The first IRS filing is usually the worst. After that, you just kind of put the current year's numbers in the same places you put them in the previous year. (Unless your circumstances somehow drastically change.)
Cheers,
Bev


----------



## BBCWatcher (Dec 28, 2012)

If you're using tax preparation software you can _simulate_ what a joint filing for tax year 2014 would look like. If the financial outcome is better, you should consider it with your spouse.

I disagree with Bev on putting "NRA" in the SSN/ITIN space. The instructions are quite clear. Now that you have a SSN that's what goes in that space, not NRA. Read the instructions, but I'm rather sure I'm correct and Bev is not on this occasion.


----------



## UKcitizenUSAresident (Feb 16, 2015)

Thank you both so much for helping me understand all of this. I am still a little unsure and worried and confused about a few things.

I think I read somewhere that because I entered the USA under a K1 visa in Dec 2014, that from Dec 2014 I am classed as a resident (for tax purposes - or what, I do not know). Yet at the IRS office, I answered all the questions for the substantial presence and green card tests and I did not qualify as a resident for tax purposes, leaving me free to choose.

Everywhere I read online is that immigration status is not related to tax status, yet when it comes to my scenario, it seems to. For example, if I don't file taxes for 2014, do I file for FBAR or Form 8938 for my scenario? It is of course linked to whether I am classed by the US as resident in December or not.

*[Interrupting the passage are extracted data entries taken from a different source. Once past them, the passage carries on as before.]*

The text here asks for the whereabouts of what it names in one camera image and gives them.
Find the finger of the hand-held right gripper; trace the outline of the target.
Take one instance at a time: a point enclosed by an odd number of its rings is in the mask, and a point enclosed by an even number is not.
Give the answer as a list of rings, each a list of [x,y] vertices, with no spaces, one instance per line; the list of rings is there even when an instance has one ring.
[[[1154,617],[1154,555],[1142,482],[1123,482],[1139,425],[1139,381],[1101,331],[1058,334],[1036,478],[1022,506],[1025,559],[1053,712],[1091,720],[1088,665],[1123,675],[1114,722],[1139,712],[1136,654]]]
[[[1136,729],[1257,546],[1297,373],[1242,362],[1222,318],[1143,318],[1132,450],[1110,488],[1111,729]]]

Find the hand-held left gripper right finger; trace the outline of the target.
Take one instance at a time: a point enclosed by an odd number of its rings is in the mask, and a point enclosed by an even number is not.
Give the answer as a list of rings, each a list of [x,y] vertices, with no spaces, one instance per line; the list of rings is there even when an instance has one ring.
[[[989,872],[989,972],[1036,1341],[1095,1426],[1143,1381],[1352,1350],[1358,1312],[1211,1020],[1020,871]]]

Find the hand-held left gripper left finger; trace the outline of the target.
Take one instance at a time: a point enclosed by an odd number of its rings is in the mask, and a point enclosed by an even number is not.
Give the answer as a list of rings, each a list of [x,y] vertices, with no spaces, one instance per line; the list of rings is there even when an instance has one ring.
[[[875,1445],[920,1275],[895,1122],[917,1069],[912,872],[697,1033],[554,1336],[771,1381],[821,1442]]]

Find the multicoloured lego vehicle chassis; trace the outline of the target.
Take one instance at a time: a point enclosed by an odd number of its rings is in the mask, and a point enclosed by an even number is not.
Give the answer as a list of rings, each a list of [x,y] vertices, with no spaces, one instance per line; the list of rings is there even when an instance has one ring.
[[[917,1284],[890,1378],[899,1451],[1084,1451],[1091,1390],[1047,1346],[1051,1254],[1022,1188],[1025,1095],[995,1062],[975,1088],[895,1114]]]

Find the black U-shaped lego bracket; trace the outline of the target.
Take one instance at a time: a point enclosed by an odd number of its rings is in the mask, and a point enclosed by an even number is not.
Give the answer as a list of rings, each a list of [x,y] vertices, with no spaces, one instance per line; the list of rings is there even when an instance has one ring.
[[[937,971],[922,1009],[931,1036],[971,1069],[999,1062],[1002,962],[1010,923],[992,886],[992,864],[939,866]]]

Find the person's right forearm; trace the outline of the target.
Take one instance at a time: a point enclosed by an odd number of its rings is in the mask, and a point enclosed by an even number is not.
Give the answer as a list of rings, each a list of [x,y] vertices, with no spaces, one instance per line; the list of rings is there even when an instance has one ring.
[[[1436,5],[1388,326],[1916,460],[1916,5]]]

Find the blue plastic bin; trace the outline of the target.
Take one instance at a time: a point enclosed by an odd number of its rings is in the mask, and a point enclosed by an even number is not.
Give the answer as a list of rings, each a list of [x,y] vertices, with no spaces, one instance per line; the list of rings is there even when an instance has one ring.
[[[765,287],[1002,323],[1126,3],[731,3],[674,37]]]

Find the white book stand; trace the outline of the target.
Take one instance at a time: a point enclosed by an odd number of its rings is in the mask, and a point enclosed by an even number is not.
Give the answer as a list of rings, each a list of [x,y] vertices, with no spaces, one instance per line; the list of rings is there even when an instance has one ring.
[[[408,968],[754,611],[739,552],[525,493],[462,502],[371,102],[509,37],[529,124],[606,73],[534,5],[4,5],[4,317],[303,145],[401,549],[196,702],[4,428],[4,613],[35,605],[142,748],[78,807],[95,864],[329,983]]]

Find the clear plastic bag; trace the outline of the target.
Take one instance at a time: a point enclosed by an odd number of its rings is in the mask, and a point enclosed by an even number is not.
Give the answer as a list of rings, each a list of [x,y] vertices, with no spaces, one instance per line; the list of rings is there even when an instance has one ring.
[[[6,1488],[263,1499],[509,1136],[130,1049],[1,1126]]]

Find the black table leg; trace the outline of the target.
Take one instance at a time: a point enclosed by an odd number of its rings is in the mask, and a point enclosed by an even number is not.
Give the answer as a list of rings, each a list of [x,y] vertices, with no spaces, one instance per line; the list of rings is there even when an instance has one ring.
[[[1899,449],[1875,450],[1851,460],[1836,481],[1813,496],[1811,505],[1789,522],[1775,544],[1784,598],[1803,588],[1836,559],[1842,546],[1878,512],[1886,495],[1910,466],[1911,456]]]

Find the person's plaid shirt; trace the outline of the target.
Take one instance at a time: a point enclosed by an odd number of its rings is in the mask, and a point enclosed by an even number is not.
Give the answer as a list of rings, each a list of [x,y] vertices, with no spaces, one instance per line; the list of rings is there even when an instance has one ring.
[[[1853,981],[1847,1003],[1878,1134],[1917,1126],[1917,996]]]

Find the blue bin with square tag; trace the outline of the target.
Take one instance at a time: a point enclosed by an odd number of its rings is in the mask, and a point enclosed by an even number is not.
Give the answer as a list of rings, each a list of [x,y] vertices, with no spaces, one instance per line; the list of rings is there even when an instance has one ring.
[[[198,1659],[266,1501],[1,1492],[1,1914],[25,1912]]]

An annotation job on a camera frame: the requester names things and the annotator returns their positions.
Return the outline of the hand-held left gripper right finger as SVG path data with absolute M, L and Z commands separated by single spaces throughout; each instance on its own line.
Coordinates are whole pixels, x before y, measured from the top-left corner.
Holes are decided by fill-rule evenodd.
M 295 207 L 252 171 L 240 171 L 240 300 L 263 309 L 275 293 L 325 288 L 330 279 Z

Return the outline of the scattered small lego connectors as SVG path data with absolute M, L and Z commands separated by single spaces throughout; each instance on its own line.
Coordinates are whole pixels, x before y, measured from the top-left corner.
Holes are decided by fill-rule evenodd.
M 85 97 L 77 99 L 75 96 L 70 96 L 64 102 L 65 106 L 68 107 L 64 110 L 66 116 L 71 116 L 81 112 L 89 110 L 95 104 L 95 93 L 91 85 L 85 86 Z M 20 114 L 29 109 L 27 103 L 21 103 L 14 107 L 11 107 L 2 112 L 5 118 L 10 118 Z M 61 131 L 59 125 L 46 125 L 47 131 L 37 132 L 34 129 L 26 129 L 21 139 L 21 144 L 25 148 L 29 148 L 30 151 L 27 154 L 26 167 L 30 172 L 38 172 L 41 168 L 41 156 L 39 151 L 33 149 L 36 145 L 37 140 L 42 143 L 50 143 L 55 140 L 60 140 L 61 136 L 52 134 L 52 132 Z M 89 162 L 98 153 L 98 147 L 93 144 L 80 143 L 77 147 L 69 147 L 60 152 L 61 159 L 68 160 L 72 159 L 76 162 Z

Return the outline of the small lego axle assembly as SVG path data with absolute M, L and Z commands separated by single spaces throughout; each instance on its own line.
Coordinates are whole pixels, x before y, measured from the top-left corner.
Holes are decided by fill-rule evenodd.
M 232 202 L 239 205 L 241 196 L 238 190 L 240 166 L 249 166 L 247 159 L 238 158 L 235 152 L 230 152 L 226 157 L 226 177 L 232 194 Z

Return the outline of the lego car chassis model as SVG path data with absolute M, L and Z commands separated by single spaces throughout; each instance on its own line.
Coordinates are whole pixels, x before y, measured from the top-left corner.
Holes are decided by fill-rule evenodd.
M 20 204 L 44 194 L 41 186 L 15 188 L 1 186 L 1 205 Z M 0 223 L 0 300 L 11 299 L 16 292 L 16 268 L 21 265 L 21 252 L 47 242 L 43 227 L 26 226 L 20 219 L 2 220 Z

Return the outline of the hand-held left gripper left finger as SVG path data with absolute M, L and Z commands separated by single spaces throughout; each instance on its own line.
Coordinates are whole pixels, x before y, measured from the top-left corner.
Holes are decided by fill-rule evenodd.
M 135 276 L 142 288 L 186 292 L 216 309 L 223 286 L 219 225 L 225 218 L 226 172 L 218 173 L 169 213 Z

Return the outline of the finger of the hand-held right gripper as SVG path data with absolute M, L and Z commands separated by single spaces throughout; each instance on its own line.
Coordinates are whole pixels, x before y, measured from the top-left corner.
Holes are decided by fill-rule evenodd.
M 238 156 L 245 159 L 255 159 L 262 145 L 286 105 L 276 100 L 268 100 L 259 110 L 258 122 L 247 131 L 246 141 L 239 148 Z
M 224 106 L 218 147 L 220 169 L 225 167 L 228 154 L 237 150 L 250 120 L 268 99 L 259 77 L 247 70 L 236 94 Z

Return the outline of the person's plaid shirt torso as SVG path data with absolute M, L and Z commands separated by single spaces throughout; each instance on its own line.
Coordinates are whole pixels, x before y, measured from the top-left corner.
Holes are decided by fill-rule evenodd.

When I look at Comparison of Form 8938 and FBAR Requirements to try to help determine what I need to do - if anything - FBAR seems to be saying it is only for residents (and remember, I do not know if technically I am or not because of my K1 visa) but Form 8938 seems to be saying it is only for certain qualifying persons (possibly me), but you have to file it only if you are required to file a tax return (possibly not me).

Another worrying thing for me is looking at the third item on your list of 3 forms, BBCWatcher, does a Child Trust Fund (that was issued to me by the UK government for my daughter) mean I have to file Form 3520 or 3520-A ("Foreign Trust")? It is after all just a savings account labelled as a "Trust Fund" and it only has the amount the government gave in it - about 30 quid, but does bear interest.

Lots more questions to ask, but I am trying to keep it simple in each post!


----------



## BBCWatcher (Dec 28, 2012)

I don't think entry on a K-1 "starts the clock," as it were. The next event in sequence, marriage, might. Certainly the Adjustment of Status (AoS) would.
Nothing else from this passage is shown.